- [What to work on] Go through the entries, filter for the word "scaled", and copy every line that has it.

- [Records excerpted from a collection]
§ §

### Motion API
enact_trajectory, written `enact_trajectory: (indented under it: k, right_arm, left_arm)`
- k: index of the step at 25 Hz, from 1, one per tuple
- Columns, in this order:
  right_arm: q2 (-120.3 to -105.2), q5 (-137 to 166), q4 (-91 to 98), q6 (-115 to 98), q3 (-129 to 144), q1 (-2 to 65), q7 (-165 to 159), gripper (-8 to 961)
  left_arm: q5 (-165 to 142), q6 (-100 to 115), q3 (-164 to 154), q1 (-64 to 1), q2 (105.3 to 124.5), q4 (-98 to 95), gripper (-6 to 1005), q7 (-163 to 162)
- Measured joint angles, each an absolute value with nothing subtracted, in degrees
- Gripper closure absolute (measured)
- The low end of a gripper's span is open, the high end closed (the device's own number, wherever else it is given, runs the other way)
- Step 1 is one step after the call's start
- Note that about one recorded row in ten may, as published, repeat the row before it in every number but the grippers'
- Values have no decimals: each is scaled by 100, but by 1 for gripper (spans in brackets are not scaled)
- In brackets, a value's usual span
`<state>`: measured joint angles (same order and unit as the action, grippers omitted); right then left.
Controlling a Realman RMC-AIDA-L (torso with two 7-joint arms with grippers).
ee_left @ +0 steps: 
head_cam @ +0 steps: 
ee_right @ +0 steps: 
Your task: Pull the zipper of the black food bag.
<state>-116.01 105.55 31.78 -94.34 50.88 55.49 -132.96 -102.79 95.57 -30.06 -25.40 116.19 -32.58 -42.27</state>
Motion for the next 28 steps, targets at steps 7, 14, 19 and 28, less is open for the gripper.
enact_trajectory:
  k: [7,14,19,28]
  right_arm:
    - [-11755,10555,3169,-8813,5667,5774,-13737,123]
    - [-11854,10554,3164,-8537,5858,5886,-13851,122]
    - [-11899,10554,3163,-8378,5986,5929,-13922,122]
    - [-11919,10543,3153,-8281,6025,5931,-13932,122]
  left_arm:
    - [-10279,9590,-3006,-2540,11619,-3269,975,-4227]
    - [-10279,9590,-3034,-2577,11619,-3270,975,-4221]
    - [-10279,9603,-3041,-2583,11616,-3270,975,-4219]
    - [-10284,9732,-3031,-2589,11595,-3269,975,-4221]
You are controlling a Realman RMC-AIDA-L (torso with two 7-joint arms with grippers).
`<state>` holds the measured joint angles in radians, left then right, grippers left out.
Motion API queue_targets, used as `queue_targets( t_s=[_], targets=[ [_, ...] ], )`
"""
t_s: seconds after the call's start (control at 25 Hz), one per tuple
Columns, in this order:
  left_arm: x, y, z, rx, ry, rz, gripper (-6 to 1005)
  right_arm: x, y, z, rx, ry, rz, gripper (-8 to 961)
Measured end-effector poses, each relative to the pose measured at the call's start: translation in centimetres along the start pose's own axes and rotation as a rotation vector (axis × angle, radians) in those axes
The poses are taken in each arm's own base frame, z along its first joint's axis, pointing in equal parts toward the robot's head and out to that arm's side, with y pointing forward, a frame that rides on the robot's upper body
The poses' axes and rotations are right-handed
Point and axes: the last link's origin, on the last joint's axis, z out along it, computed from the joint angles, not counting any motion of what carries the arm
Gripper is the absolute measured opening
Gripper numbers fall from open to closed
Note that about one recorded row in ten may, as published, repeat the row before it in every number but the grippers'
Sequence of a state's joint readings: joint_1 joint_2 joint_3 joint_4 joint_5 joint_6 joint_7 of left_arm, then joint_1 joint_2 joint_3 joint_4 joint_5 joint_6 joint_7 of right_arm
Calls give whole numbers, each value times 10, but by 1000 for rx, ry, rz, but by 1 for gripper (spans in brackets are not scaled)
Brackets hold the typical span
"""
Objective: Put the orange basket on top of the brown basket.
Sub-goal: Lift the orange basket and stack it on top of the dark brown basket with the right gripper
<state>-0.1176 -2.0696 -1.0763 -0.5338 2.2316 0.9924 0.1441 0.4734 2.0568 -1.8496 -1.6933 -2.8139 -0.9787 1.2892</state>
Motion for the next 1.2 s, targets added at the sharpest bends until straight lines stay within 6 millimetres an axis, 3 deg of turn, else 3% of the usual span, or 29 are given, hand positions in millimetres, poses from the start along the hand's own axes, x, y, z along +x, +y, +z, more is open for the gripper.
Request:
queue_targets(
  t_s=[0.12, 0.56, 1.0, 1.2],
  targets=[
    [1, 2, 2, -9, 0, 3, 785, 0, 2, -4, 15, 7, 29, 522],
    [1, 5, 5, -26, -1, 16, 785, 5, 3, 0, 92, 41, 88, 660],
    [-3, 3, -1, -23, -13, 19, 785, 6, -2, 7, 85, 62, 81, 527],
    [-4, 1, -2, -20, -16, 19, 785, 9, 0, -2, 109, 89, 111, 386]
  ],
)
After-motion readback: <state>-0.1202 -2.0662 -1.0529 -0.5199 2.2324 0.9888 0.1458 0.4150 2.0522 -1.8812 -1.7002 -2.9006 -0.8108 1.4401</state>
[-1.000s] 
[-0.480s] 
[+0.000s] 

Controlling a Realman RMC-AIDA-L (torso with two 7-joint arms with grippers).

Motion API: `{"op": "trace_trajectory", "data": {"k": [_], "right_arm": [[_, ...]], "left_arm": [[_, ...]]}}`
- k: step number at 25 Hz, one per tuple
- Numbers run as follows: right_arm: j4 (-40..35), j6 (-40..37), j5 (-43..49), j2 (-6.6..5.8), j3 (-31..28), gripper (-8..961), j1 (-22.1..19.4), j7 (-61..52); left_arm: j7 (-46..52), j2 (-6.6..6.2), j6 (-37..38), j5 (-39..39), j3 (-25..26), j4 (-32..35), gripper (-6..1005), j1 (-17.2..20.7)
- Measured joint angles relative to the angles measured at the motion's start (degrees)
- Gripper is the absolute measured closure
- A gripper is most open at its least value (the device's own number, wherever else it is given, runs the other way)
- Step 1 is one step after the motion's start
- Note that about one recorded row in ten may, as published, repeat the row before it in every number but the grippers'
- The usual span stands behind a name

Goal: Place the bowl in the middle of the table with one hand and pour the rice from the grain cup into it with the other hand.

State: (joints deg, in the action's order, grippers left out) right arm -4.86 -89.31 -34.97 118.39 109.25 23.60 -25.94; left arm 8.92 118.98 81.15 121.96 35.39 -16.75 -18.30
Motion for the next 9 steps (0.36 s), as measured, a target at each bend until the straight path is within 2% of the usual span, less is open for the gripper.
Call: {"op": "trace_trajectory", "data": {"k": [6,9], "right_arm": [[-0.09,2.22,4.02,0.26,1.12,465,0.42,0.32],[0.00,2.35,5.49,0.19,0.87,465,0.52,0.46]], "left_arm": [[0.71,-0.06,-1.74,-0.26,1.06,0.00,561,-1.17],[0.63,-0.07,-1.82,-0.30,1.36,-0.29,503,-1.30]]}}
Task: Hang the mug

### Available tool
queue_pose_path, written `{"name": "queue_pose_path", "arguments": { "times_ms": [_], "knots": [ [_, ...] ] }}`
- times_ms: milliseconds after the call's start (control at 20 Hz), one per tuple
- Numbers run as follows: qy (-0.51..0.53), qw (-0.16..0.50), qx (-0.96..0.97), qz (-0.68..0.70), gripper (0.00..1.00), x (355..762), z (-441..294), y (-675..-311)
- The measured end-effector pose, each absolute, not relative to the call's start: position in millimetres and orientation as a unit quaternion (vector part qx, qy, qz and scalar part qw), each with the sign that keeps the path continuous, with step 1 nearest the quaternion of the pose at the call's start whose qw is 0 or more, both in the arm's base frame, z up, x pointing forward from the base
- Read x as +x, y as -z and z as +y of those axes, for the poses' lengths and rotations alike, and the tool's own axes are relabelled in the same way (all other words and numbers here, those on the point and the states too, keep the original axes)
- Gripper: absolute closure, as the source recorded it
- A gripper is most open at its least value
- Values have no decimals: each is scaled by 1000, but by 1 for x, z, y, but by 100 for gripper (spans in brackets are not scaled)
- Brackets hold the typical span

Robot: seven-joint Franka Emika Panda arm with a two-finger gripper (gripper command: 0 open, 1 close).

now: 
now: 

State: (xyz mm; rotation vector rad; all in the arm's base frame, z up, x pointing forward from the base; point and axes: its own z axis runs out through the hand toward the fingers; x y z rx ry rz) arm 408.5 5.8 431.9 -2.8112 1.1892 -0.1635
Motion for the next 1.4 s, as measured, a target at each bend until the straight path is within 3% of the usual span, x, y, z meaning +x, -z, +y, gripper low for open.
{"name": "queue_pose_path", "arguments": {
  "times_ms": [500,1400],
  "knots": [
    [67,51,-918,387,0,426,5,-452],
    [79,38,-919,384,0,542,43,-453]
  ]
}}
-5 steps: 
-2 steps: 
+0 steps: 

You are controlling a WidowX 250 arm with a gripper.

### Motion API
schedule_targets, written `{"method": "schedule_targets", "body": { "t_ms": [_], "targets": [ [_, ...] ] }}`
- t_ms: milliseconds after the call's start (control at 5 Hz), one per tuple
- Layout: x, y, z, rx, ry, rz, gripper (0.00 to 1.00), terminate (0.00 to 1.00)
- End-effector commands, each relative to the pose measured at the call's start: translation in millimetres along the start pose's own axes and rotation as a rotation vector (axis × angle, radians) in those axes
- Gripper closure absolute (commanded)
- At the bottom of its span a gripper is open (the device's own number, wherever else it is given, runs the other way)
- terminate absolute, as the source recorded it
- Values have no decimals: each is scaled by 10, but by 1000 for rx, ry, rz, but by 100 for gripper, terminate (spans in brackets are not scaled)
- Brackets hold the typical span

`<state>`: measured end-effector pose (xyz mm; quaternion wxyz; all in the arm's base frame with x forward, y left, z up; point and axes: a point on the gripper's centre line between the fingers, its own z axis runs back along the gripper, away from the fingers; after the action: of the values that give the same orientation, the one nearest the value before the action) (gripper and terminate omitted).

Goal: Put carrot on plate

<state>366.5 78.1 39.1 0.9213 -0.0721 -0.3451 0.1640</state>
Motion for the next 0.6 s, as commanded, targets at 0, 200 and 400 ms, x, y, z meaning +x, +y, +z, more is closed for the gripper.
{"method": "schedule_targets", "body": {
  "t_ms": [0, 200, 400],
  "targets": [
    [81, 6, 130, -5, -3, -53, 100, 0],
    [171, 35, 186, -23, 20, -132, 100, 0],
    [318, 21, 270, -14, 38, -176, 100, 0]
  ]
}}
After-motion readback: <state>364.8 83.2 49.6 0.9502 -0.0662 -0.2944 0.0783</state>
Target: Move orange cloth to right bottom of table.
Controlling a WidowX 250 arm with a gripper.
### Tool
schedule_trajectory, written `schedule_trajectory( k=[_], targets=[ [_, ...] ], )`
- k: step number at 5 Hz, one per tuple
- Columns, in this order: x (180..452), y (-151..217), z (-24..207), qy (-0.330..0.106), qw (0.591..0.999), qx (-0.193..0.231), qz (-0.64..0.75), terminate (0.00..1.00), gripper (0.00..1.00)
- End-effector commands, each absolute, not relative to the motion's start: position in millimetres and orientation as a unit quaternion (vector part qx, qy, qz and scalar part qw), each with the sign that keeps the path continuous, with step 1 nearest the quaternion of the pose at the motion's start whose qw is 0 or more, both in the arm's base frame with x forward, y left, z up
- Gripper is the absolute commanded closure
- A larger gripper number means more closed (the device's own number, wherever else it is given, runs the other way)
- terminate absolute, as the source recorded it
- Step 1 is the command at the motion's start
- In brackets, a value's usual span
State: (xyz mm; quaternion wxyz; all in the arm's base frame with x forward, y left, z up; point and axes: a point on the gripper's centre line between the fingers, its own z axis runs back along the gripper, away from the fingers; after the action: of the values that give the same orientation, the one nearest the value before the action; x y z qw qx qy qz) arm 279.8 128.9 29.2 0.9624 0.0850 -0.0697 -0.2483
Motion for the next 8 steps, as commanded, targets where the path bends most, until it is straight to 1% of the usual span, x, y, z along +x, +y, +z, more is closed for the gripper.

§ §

- [Result of the exercise]
- Values have no decimals: each is scaled by 100, but by 1 for gripper (spans in brackets are not scaled)
Calls give whole numbers, each value times 10, but by 1000 for rx, ry, rz, but by 1 for gripper (spans in brackets are not scaled)
- Values have no decimals: each is scaled by 1000, but by 1 for x, z, y, but by 100 for gripper (spans in brackets are not scaled)
- Values have no decimals: each is scaled by 10, but by 1000 for rx, ry, rz, but by 100 for gripper, terminate (spans in brackets are not scaled)

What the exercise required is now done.